Es hat mit einem Brief von meiner Mutter angefangen.

Ich muß ihnen vorher sagen, daß ich meine Mutter verehrte. Ich muß ihnen auch vorher sagen, daß ich Schüler an der Ecole des Beaux-Arts in Paris war und, daß ich den Eindruck hatte, dort meine Zeit zu vergeuden. Ich muß ihnen schließlich sagen, daß ich Kunstgeschichte und Archäologiegeschichte an der Sorbonne und am Institut für Kunst und Archäologie studiert habe und, daß ich das Glück hatte, ein Schüler von Basch, Picard und Focillon gewesen zu sein. Henri Focillon, der zu dieser Zeit dort an seinem Meisterwerk “Das Leben der Formen” arbeitete, begann eines Tages über die Formen von einem gewissen Paul Klee zu sprechen, der in Frankreich unbekannt war, außer in einigen Kreisen der Avantgarde.

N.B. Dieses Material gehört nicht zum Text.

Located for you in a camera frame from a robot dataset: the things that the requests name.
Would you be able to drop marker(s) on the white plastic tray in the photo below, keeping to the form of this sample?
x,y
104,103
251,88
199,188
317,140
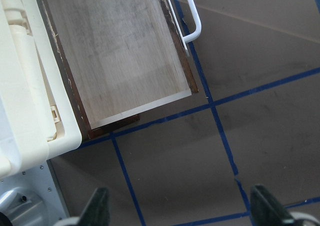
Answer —
x,y
37,121

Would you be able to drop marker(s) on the wooden drawer with white handle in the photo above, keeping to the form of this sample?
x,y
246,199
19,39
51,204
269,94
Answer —
x,y
118,59

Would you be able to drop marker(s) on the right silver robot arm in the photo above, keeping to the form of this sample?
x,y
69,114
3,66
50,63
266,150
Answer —
x,y
20,207

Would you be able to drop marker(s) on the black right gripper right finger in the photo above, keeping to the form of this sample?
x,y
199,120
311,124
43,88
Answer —
x,y
266,210

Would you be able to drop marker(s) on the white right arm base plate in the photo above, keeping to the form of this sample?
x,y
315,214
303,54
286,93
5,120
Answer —
x,y
50,191

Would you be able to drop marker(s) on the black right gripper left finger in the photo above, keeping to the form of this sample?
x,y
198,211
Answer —
x,y
97,210

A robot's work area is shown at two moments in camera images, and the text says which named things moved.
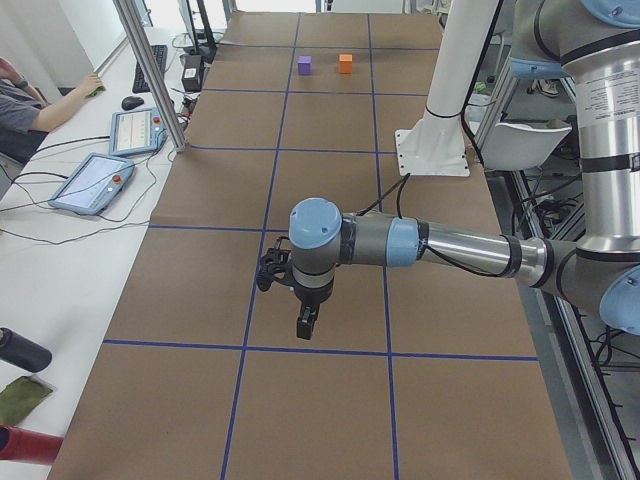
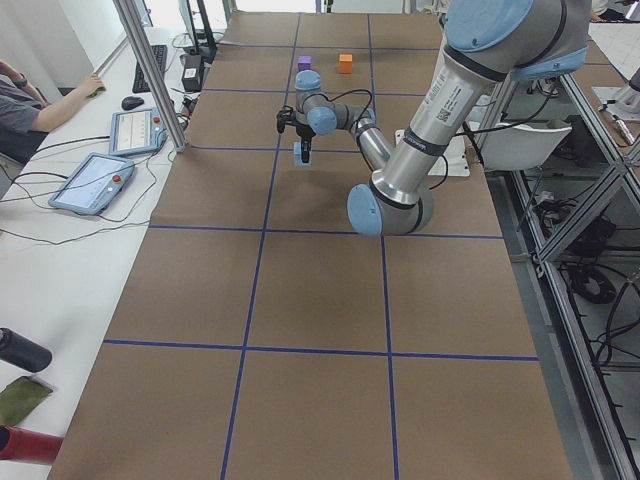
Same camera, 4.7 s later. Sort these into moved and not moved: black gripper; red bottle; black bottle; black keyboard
Moved: black gripper
Not moved: red bottle; black bottle; black keyboard
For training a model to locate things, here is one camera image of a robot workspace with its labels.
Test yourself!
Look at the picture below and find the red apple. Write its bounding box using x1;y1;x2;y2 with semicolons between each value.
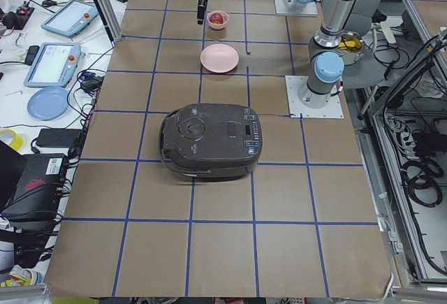
209;13;224;25

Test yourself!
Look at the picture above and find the pink bowl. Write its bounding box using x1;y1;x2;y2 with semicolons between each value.
207;10;229;30

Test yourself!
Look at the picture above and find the pink plate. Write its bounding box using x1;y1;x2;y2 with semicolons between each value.
200;43;239;73

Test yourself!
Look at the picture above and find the blue plate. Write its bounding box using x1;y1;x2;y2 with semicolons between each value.
27;87;68;121

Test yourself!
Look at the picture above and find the dark grey rice cooker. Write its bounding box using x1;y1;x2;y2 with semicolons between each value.
159;103;263;179

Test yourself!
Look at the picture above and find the far teach pendant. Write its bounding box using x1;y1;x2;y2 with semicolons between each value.
41;0;98;38

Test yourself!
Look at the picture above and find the teach pendant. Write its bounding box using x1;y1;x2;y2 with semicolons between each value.
24;43;81;88
41;0;98;38

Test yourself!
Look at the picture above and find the near teach pendant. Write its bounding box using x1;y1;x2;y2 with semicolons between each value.
24;43;81;88

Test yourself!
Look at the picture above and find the grey office chair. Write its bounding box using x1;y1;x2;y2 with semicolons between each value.
342;0;383;89

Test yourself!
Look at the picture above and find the black power brick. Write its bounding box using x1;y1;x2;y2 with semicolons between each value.
36;129;81;148

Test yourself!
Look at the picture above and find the yellow tape roll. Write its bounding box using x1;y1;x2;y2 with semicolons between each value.
0;129;24;151

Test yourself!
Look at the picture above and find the black computer box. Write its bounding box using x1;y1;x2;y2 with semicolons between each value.
1;154;66;222

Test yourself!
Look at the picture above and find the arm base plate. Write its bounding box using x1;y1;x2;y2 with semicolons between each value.
285;75;344;119
274;0;318;17

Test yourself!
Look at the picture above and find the aluminium frame post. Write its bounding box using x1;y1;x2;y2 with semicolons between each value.
94;0;122;43

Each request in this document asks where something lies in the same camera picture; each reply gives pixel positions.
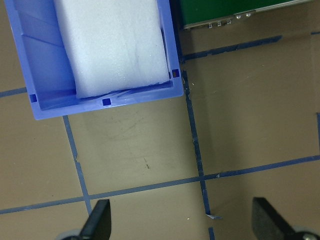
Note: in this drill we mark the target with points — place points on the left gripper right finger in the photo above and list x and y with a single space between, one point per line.
267 223

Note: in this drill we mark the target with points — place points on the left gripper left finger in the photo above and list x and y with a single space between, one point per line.
98 224

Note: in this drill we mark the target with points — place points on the blue bin left side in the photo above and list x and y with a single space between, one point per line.
48 74

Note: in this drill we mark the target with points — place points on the white foam pad left bin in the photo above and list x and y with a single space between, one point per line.
112 45

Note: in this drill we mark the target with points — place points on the green conveyor belt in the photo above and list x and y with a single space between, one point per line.
210 13

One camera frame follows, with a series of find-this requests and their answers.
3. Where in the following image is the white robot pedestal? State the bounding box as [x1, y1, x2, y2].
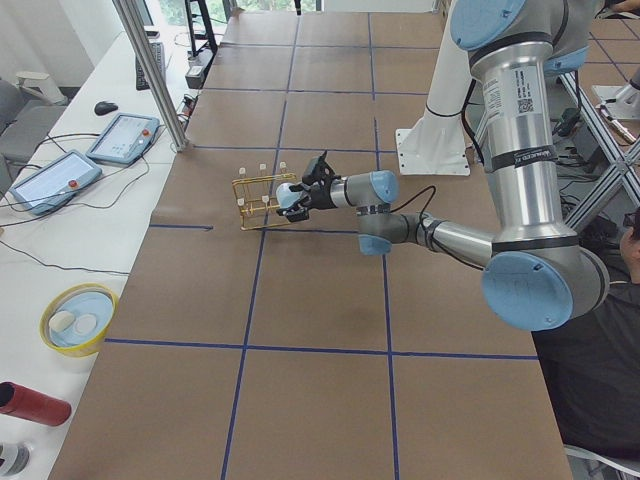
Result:
[396, 20, 471, 176]

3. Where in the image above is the yellow bowl with blue plate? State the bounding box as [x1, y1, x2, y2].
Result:
[39, 283, 119, 358]

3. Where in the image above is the red bottle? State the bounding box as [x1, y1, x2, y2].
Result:
[1, 381, 72, 426]

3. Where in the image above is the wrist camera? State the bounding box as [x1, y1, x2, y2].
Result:
[302, 150, 336, 186]

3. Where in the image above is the far teach pendant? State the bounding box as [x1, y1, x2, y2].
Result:
[86, 113, 160, 166]

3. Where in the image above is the aluminium frame post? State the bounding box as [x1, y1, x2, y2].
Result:
[113, 0, 188, 152]

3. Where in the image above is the black computer mouse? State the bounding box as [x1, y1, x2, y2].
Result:
[94, 101, 119, 116]

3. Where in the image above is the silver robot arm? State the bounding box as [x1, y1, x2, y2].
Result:
[276, 1, 609, 331]

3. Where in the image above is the light blue plastic cup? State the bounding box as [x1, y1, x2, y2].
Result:
[276, 182, 301, 210]

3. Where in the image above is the gold wire cup holder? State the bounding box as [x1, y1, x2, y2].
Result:
[231, 161, 297, 231]

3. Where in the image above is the near teach pendant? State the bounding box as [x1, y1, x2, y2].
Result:
[9, 150, 102, 215]

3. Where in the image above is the seated person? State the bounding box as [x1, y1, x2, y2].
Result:
[532, 211, 639, 460]

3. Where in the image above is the black keyboard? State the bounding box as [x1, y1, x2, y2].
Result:
[134, 41, 167, 91]

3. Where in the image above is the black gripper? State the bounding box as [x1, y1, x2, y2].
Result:
[277, 176, 347, 223]

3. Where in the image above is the teach pendant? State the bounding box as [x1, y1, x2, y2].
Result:
[9, 150, 102, 215]
[86, 113, 160, 166]

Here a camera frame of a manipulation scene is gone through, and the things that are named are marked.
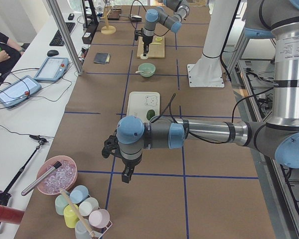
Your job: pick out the blue plastic cup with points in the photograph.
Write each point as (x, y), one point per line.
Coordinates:
(79, 194)

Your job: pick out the pink plastic cup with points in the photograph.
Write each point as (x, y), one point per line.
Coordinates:
(99, 218)

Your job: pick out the white plastic cup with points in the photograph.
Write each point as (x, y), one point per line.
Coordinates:
(88, 206)

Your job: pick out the wooden mug tree stand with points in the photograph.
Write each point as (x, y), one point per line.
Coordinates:
(107, 29)

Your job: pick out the black computer mouse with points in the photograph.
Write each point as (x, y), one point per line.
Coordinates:
(52, 53)

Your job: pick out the white ceramic soup spoon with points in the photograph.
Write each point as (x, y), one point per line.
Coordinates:
(143, 72)

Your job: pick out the light green bowl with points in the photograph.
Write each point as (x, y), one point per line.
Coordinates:
(147, 67)

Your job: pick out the red bottle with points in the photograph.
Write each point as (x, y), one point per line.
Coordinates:
(10, 215)

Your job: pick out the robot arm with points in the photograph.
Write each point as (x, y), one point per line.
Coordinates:
(158, 15)
(277, 138)

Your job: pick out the white steamed bun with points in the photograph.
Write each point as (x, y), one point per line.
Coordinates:
(144, 57)

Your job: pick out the teach pendant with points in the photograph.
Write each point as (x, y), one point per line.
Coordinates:
(52, 69)
(19, 91)

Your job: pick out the grey plastic cup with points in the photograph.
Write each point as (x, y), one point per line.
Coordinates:
(81, 232)

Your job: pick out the green plastic cup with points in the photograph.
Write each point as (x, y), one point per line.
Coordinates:
(60, 204)

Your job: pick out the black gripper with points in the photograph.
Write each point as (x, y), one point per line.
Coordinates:
(129, 164)
(147, 41)

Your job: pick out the white bear serving tray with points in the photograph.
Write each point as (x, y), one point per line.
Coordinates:
(140, 103)

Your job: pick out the near teach pendant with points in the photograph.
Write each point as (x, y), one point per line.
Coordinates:
(19, 91)

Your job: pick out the metal scoop in pink bowl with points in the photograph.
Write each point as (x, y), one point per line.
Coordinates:
(41, 178)

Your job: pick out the grey folded cloth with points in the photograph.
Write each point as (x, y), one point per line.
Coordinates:
(102, 58)

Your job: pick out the far teach pendant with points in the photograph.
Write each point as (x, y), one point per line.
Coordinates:
(52, 69)

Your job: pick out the dark green avocado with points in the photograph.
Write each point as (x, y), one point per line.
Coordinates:
(150, 114)

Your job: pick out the bamboo cutting board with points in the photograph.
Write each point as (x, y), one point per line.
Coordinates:
(155, 51)

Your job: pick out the aluminium frame post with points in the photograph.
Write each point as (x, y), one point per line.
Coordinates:
(58, 17)

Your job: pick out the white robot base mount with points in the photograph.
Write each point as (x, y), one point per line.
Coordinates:
(207, 72)

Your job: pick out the black tripod stick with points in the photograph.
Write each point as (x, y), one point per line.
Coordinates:
(5, 195)

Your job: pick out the dark tray with glasses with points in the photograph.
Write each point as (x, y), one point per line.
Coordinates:
(114, 14)

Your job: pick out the yellow plastic cup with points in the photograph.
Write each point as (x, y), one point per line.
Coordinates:
(70, 217)

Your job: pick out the pink mixing bowl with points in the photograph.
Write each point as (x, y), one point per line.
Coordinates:
(63, 177)

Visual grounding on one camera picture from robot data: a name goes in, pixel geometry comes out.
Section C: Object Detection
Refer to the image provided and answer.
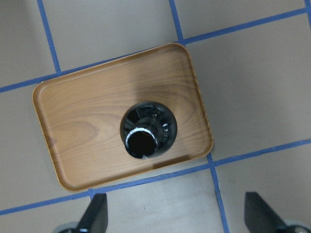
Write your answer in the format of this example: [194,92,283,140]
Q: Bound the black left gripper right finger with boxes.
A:
[244,192,286,233]

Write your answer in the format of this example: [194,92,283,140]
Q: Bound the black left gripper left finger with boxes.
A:
[77,193,108,233]

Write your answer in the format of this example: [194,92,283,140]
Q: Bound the wooden tray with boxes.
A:
[32,43,214,191]

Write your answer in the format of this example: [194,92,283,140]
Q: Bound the dark wine bottle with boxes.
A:
[120,101,178,159]

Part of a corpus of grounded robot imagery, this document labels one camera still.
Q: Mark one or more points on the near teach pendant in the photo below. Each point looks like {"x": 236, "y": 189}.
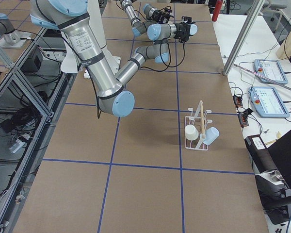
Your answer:
{"x": 267, "y": 102}

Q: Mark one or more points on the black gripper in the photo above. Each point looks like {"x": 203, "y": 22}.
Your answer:
{"x": 157, "y": 16}
{"x": 181, "y": 32}

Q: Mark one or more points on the red bottle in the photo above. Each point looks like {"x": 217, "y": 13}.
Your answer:
{"x": 217, "y": 10}

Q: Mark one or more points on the white plastic cup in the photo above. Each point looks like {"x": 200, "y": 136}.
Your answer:
{"x": 191, "y": 132}

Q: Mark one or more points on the black label printer box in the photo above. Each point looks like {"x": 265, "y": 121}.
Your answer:
{"x": 259, "y": 153}

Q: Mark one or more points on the grey office chair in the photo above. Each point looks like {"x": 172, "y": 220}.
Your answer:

Man muß gehört haben, wie Henri Focillon über die Form sprach, dessen Konzeption er revolutioniert hat, man muß den Charme und die Tiefgründigkeit seines scharfsinnigen Geistes erfahren haben, um zu verstehen, daß meine Wahl schnell getroffen war, als der Brief meiner Mutter ankam, um mir zu sagen, das Elend und die Boheme meiner Pariser Jugend aufzugeben und ihr den Gefallen zu tun, eine Stelle als Zeichenlehrer in Luxemburg anzunehmen. Um das zu erreichen, bräuchte man nur ein Studium an einer deutschen Akademie oder Universität für mindestens ein Jahr zu befolgen.

Ich entschied mich sofort für Düsseldorf, wo Paul Klee seit drei Jahren unterrichtete, nachdem er vom Bauhaus gekommen war. Ich nahm mein bescheidenes Gepäck und ich reiste nach Düsseldorf. Es war im Dezember 1932. An der Düsseldorfer Kunstakademie angekommen, wurde ich von Direktor Dr. Kaesbach empfangen (mit dem ich noch immer per Briefwechsel verbunden bin) und ich habe sofort meine Absicht geäußert, ein Schüler von Paul Klee zu werden.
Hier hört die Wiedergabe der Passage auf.